Multi-Core Acceleration (OpenMP)

GPUmonty benefits from OpenMP for CPU-bound tasks such as data pre-processing and grid initialization. To enable multi-threaded CPU execution:

export OMP_NUM_THREADS=XX

Replace XX with the desired number of threads (recommended: number of physical CPU cores).

Configuration Parameters

Simulation parameters are passed to the executable via a .par file. You can find a baseline configuration in /gpumonty/template.par.

To run a simulation with your custom parameters:

./gpumonty -par path/to/your_file.par

Runtime Parameters
Parameter	Description
`Ns`	Superphoton Count: The approximated total number of photon packets to be generated.
`dump`	Data Path: Relative or absolute path to the input GRMHD data file.
`spectrum`	Output Name: Filename for the output spectral data (e.g., `sane.spec`).
`MBH`	Black Hole Mass: Mass of the central black hole in Solar Masses (\(M_\odot\)).
`M_unit`	Mass Unit Scale: Normalization factor (in grams) to scale dimensionless GRMHD density to physical CGS units.
`tp_over_te`	Proton-to-Electron Temperature Ratio: Constant ratio (\(T_p/T_e\)) used if a dynamic heating model is not active.
`Thetae_max`	Temperature Ceiling: Numerical cap for the dimensionless electron temperature (\(\Theta_e = k_B T_e / m_e c^2\)).
`scattering`	Boolean for Scattering: Enable or disable scattering processes in the simulation.

Analyzing the Output

To facilitate data post-processing and visualization, an example Jupyter Notebook is provided in the repository.
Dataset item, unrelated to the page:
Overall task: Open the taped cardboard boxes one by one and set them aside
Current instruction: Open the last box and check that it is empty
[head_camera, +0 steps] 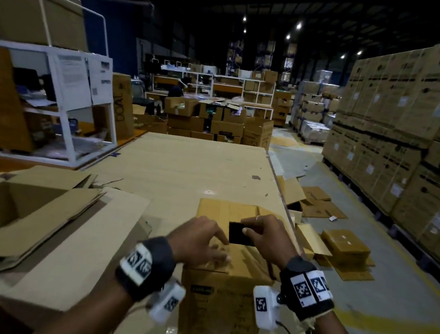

Notebook Location: python/example.ipynb
Workflow: This tutorial guides you through opening output files, extracting spectral arrays, and generating plots.

Spectral Data Structure

When analyzing the raw results in Python, please note the relationship between luminosity and the observer’s viewing angle:

Indexing: The luminosity array (nuLnu) is multi-dimensional; each index in the array corresponds directly to one of the theta_bins defined in your simulation.

GRMHD Data File for Testing

To reproduce tests using the same GRMHD input employed in the GPUmonty paper, download the dataset from Prather et al. (2023) via the Harvard Dataverse:

Dataset: Harvard Dataverse (DOI: 10.7910/DVN/XZECPF)

After downloading, place the GRMHD data file in the data/ directory and run:

./gpumonty -par template.par

The resulting spectrum should match the expected output shown below:

Expected spectrum output for GPUmonty — **Expected Result:** The resulting spectrum showing the \(\nu L_\nu\) distribution across frequencies.

LICENSE

GPUmonty is free software: you can redistribute it and/or modify it under the terms of the GNU General Public License as published by the Free Software Foundation, either version 2 of the License, or (at your option) any later version.

See the GNU General Public License for more details.